■ WHAT TO DO ■
For the data below, restate word for word only the lines from the line containing "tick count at" through the line containing "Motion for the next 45", both ends included.

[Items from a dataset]
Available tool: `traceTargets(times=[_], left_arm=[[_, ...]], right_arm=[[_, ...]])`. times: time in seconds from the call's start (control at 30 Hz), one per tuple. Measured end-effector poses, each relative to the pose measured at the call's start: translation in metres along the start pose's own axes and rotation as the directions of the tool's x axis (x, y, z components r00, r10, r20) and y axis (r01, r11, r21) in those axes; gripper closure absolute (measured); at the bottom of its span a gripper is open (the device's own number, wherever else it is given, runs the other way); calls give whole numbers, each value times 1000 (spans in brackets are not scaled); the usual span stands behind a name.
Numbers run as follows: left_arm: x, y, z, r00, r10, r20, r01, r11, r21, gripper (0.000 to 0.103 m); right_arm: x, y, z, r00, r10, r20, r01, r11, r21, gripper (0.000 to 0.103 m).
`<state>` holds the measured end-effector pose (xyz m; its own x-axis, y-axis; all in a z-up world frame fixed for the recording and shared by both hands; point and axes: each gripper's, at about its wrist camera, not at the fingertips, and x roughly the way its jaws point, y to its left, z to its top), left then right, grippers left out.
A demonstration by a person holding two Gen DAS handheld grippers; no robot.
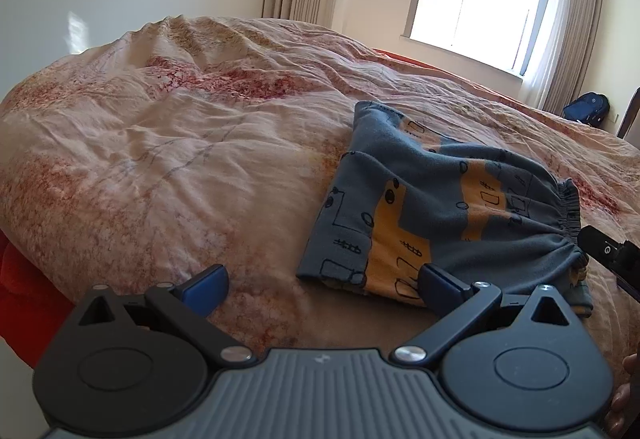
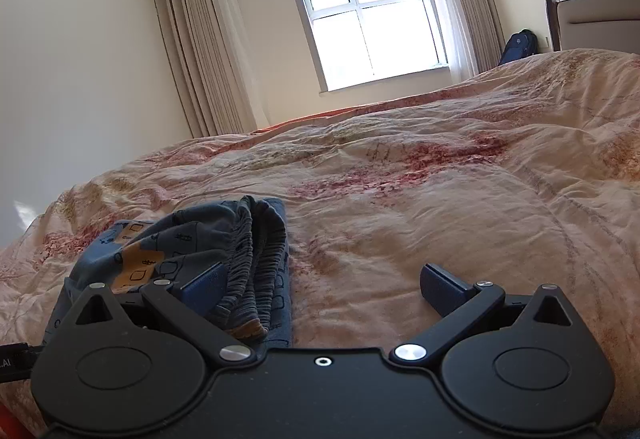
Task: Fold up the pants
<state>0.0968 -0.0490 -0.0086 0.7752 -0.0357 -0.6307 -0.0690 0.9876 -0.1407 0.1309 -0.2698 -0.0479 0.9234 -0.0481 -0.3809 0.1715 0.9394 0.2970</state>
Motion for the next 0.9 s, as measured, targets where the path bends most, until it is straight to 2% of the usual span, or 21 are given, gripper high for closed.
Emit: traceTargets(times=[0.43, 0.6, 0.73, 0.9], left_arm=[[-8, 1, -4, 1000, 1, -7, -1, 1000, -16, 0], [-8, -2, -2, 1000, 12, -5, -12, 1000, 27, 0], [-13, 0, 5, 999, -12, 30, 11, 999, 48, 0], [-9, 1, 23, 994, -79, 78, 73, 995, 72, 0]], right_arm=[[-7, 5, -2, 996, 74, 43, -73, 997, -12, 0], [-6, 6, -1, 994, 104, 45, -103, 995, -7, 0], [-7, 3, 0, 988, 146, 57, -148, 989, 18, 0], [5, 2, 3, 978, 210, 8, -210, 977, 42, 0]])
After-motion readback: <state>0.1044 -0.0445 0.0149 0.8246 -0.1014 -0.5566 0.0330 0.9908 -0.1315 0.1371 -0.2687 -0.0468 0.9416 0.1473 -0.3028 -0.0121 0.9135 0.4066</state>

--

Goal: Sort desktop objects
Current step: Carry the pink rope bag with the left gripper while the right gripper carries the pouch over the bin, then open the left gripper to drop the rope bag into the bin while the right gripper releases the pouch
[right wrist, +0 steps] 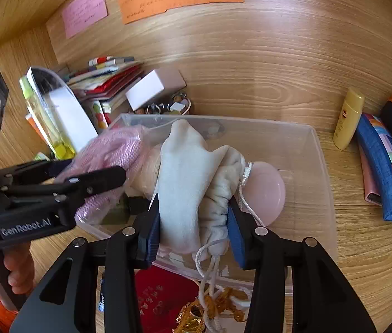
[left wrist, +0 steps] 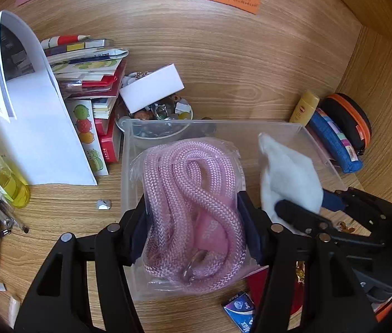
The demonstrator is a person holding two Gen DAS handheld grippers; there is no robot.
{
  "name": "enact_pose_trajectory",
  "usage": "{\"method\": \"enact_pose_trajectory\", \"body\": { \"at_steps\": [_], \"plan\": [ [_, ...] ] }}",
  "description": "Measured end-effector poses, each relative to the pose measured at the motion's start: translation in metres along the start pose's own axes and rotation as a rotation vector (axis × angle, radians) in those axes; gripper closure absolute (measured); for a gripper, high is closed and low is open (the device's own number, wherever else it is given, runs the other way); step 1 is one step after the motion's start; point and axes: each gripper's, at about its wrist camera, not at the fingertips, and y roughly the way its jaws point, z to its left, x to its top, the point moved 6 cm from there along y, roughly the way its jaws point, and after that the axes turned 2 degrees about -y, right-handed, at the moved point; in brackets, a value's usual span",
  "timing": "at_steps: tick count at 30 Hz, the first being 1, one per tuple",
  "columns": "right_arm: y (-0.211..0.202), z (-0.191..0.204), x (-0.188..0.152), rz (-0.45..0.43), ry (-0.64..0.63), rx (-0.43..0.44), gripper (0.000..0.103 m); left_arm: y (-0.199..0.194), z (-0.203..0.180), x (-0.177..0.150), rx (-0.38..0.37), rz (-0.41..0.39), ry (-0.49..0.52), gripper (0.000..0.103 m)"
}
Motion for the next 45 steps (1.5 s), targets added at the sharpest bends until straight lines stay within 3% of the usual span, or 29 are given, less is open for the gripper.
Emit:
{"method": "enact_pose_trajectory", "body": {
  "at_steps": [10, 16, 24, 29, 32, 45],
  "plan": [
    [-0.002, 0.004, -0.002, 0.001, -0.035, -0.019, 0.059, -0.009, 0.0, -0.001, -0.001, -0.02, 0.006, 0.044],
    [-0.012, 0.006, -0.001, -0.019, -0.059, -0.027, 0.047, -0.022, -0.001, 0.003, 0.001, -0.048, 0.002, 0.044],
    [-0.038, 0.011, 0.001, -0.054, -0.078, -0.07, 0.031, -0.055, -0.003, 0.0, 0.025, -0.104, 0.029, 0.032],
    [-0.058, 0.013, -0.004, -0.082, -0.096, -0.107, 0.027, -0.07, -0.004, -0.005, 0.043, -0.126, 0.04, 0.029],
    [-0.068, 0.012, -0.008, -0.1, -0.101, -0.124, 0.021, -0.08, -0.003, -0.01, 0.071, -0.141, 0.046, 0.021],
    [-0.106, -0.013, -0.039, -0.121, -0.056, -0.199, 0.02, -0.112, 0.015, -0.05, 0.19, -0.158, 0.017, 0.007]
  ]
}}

■ EXERCISE RESULT ■
  "timing": "at_steps: tick count at 30 Hz, the first being 1, one per tuple",
  "columns": "right_arm: y (-0.211..0.202), z (-0.191..0.204), x (-0.188..0.152), rz (-0.45..0.43), ry (-0.64..0.63), rx (-0.43..0.44), gripper (0.000..0.103 m); left_arm: y (-0.199..0.194), z (-0.203..0.180), x (-0.177..0.150), rx (-0.38..0.37), rz (-0.41..0.39), ry (-0.49..0.52), gripper (0.000..0.103 m)"
}
Motion for the next 45 steps (1.5 s), targets added at the sharpest bends until straight lines stay within 3% of the usual span, or 29 are given, less is open for the gripper.

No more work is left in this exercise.